**Your objective**
Repeat the entire listing exactly.
START Given data
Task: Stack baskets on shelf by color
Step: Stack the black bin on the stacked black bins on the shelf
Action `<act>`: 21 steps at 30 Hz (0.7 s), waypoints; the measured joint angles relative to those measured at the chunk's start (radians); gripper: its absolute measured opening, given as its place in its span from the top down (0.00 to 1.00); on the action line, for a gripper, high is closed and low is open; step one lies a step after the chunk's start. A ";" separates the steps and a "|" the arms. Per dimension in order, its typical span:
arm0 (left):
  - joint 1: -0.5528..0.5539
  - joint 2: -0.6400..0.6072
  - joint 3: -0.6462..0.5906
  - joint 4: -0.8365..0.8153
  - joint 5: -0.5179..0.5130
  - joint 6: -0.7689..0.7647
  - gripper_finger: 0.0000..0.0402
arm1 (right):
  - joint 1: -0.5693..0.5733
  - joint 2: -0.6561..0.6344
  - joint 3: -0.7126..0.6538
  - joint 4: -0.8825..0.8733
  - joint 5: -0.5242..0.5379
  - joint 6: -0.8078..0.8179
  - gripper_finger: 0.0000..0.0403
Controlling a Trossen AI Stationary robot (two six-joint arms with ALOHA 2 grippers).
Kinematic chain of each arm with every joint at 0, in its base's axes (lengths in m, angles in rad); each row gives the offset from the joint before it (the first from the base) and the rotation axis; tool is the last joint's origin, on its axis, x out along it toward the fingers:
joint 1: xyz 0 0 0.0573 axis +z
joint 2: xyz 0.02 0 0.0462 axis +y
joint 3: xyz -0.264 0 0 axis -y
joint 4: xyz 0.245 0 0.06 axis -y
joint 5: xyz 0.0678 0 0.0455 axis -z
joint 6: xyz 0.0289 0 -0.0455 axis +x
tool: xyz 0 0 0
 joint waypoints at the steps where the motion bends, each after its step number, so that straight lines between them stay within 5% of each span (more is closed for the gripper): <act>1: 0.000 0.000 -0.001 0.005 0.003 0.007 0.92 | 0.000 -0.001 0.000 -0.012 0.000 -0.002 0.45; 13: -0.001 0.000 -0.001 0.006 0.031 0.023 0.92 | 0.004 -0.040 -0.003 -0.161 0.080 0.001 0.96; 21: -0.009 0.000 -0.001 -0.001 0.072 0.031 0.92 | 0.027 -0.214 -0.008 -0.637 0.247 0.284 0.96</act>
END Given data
**Problem solution**
Task: Stack baskets on shelf by color
Step: Stack the black bin on the stacked black bins on the shelf
Action `<act>`: 21 steps at 30 Hz (0.7 s), waypoints; the measured joint angles relative to those measured at the chunk's start (radians); gripper: its absolute measured opening, given as its place in its span from the top down (0.00 to 1.00); on the action line, for a gripper, high is closed and low is open; step one lies a step after the chunk's start. A ";" separates the steps and a "|" the arms. Per dimension in order, its typical span:
arm0 (left):
  - joint 1: -0.5528..0.5539
  - joint 2: -0.6400..0.6072
  - joint 3: -0.6462..0.5906
  - joint 4: -0.8365..0.8153
  - joint 5: -0.5179..0.5130
  - joint 6: -0.7689..0.7647
  - gripper_finger: 0.0000..0.0402
arm1 (right):
  - joint 1: -0.5693..0.5733
  - joint 2: -0.6561..0.6344
  - joint 3: -0.7126..0.6538
  - joint 4: -0.8825..0.8733
  - joint 5: -0.5242..0.5379
  - joint 6: -0.8078..0.8179
  - gripper_finger: 0.0000..0.0403
Controlling a Trossen AI Stationary robot (two six-joint arms with ALOHA 2 grippers).
Kinematic chain of each arm with every joint at 0, in its base's axes (lengths in m, angles in rad); each row gives the offset from the joint before it (the first from the base) and the rotation axis; tool is the last joint's origin, on its axis, x out along it toward the fingers:
joint 1: xyz 0 0 0.0573 axis +z
joint 2: xyz 0.02 0 0.0462 axis +y
joint 3: xyz -0.264 0 0 axis -y
joint 4: xyz 0.245 0 0.06 axis -y
joint 5: xyz 0.0678 0 0.0455 axis -z
joint 6: xyz 0.0289 0 -0.0455 axis +x
tool: xyz 0 0 0
 joint waypoints at the steps where the motion bends, each after its step number, so that straight lines between them stay within 5% of each span (more is closed for the gripper): <act>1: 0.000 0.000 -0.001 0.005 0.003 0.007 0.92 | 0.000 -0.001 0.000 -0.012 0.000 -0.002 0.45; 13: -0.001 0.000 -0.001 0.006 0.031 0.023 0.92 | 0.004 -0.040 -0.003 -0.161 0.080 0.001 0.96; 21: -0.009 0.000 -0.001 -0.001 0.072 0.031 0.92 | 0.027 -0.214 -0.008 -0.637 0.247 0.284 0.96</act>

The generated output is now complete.